## YOUR TASK
Without changing a single word, write out every entry.

== INFORMATION ==

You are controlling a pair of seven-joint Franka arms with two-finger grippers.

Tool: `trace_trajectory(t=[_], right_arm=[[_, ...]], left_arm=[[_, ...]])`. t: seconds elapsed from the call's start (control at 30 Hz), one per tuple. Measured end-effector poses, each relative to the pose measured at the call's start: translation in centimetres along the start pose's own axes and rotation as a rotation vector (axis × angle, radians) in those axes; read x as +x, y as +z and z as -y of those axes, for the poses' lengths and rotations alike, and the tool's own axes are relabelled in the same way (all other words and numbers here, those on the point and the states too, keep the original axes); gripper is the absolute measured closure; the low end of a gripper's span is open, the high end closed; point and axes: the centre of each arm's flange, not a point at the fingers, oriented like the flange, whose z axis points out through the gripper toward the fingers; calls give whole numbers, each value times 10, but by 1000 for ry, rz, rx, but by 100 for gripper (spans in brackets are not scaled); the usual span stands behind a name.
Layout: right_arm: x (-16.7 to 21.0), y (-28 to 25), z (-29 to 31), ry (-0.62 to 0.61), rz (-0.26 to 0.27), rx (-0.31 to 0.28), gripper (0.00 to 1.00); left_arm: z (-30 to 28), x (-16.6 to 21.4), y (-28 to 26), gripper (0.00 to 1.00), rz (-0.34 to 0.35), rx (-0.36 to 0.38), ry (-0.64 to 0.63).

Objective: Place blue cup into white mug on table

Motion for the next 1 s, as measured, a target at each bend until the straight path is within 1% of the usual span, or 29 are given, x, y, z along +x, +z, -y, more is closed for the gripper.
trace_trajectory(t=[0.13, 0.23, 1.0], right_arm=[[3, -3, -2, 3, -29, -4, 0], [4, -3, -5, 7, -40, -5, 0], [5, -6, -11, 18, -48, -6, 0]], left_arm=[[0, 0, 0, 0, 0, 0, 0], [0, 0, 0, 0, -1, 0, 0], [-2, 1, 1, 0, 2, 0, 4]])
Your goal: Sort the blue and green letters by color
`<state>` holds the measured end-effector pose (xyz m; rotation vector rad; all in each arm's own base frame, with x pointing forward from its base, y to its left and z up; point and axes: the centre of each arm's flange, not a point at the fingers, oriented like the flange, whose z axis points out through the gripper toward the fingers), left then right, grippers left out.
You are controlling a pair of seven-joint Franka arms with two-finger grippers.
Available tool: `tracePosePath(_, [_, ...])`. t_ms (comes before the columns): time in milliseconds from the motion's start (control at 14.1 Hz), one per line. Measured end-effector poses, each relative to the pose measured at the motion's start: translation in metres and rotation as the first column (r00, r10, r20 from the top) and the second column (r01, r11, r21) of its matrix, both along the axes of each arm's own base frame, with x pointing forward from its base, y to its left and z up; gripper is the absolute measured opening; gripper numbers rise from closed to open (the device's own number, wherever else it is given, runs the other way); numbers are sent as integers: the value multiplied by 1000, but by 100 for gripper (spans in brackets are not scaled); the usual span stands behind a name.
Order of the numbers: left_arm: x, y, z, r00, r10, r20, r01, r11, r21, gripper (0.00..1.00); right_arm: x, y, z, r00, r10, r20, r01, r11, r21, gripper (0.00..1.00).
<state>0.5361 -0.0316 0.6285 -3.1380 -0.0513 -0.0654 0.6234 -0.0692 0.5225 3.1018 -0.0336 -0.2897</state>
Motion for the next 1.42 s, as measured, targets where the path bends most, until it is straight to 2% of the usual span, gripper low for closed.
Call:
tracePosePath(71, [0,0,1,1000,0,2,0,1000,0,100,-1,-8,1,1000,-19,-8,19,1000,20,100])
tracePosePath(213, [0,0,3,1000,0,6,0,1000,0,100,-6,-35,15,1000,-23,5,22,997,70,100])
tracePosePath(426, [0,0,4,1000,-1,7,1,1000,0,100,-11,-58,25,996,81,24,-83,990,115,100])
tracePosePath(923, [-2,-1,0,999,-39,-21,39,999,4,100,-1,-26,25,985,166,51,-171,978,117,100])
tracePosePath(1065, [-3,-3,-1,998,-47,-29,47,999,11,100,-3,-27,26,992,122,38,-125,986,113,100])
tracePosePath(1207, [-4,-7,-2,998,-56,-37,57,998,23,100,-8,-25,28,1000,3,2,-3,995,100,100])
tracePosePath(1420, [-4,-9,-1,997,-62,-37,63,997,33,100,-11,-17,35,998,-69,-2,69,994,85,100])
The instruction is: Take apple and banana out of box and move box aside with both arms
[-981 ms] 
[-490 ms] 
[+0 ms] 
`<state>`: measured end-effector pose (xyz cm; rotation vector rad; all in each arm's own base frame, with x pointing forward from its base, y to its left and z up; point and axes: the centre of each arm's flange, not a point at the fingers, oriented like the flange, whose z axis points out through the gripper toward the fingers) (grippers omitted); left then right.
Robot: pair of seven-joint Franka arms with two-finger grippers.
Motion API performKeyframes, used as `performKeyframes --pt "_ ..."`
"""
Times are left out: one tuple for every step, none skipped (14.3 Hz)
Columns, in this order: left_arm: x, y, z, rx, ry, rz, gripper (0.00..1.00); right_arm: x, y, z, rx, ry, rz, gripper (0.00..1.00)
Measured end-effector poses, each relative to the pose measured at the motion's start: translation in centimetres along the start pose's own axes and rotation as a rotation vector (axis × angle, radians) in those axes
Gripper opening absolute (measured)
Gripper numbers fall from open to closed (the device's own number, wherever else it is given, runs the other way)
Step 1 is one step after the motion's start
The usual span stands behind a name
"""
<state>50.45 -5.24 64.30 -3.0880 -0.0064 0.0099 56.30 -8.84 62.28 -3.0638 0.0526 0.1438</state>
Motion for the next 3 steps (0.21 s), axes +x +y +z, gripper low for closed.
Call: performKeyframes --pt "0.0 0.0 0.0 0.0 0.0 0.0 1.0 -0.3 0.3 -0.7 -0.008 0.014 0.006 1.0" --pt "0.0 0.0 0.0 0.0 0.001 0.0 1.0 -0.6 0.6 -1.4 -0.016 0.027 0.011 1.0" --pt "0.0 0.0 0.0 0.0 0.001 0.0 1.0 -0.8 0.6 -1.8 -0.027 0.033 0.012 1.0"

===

## FINAL ANSWER
You are controlling a pair of seven-joint Franka arms with two-finger grippers.

Tool: `trace_trajectory(t=[_], right_arm=[[_, ...]], left_arm=[[_, ...]])`. t: seconds elapsed from the call's start (control at 30 Hz), one per tuple. Measured end-effector poses, each relative to the pose measured at the call's start: translation in centimetres along the start pose's own axes and rotation as a rotation vector (axis × angle, radians) in those axes; read x as +x, y as +z and z as -y of those axes, for the poses' lengths and rotations alike, and the tool's own axes are relabelled in the same way (all other words and numbers here, those on the point and the states too, keep the original axes); gripper is the absolute measured closure; the low end of a gripper's span is open, the high end closed; point and axes: the centre of each arm's flange, not a point at the fingers, oriented like the flange, whose z axis points out through the gripper toward the fingers; calls give whole numbers, each value times 10, but by 1000 for ry, rz, rx, but by 100 for gripper (spans in brackets are not scaled); the usual span stands behind a name.
Layout: right_arm: x (-16.7 to 21.0), y (-28 to 25), z (-29 to 31), ry (-0.62 to 0.61), rz (-0.26 to 0.27), rx (-0.31 to 0.28), gripper (0.00 to 1.00); left_arm: z (-30 to 28), x (-16.6 to 21.4), y (-28 to 26), gripper (0.00 to 1.00), rz (-0.34 to 0.35), rx (-0.36 to 0.38), ry (-0.64 to 0.63).

Objective: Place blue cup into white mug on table

Motion for the next 1 s, as measured, a target at each bend until the straight path is within 1% of the usual span, or 29 are given, x, y, z along +x, +z, -y, more is closed for the gripper.
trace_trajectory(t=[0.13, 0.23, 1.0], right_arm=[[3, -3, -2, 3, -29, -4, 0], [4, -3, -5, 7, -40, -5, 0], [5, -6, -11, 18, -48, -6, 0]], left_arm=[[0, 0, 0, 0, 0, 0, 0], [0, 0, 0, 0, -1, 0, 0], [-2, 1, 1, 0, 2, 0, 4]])
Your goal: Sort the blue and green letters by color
`<state>` holds the measured end-effector pose (xyz m; rotation vector rad; all in each arm's own base frame, with x pointing forward from its base, y to its left and z up; point and axes: the centre of each arm's flange, not a point at the fingers, oriented like the flange, whose z axis points out through the gripper toward the fingers), left then right, grippers left out.
You are controlling a pair of seven-joint Franka arms with two-finger grippers.
Available tool: `tracePosePath(_, [_, ...])`. t_ms (comes before the columns): time in milliseconds from the motion's start (control at 14.1 Hz), one per line. Measured end-effector poses, each relative to the pose measured at the motion's start: translation in metres and rotation as the first column (r00, r10, r20 from the top) and the second column (r01, r11, r21) of its matrix, both along the axes of each arm's own base frame, with x pointing forward from its base, y to its left and z up; gripper is the absolute measured opening; gripper numbers rise from closed to open (the device's own number, wherever else it is given, runs the other way); numbers are sent as integers: the value multiplied by 1000, but by 100 for gripper (spans in brackets are not scaled); the usual span stands behind a name.
Order of the numbers: left_arm: x, y, z, r00, r10, r20, r01, r11, r21, gripper (0.00..1.00); right_arm: x, y, z, r00, r10, r20, r01, r11, r21, gripper (0.00..1.00).
<state>0.5361 -0.0316 0.6285 -3.1380 -0.0513 -0.0654 0.6234 -0.0692 0.5225 3.1018 -0.0336 -0.2897</state>
Motion for the next 1.42 s, as measured, targets where the path bends most, until it is straight to 2% of the usual span, gripper low for closed.
Call:
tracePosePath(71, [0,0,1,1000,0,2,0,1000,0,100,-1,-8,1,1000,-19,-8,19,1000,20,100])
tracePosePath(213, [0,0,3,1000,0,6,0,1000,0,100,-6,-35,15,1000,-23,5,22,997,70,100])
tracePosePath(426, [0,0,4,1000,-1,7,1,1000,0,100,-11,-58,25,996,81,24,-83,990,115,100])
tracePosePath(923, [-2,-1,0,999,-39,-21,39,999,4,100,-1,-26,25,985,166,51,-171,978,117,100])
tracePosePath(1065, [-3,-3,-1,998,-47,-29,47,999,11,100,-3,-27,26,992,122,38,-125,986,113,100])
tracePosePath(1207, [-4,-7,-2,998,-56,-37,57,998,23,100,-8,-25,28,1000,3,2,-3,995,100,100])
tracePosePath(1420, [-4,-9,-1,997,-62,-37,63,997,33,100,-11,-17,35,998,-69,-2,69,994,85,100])
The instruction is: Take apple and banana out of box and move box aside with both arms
[-981 ms] 
[-490 ms] 
[+0 ms] 
`<state>`: measured end-effector pose (xyz cm; rotation vector rad; all in each arm's own base frame, with x pointing forward from its base, y to its left and z up; point and axes: the centre of each arm's flange, not a point at the fingers, oriented like the flange, whose z axis points out through the gripper toward the fingers) (grippers omitted); left then right.
Robot: pair of seven-joint Franka arms with two-finger grippers.
Motion API performKeyframes, used as `performKeyframes --pt "_ ..."`
"""
Times are left out: one tuple for every step, none skipped (14.3 Hz)
Columns, in this order: left_arm: x, y, z, rx, ry, rz, gripper (0.00..1.00); right_arm: x, y, z, rx, ry, rz, gripper (0.00..1.00)
Measured end-effector poses, each relative to the pose measured at the motion's start: translation in centimetres along the start pose's own axes and rotation as a rotation vector (axis × angle, radians) in those axes
Gripper opening absolute (measured)
Gripper numbers fall from open to closed (the device's own number, wherever else it is given, runs the other way)
Step 1 is one step after the motion's start
The usual span stands behind a name
"""
<state>50.45 -5.24 64.30 -3.0880 -0.0064 0.0099 56.30 -8.84 62.28 -3.0638 0.0526 0.1438</state>
Motion for the next 3 steps (0.21 s), axes +x +y +z, gripper low for closed.
Call: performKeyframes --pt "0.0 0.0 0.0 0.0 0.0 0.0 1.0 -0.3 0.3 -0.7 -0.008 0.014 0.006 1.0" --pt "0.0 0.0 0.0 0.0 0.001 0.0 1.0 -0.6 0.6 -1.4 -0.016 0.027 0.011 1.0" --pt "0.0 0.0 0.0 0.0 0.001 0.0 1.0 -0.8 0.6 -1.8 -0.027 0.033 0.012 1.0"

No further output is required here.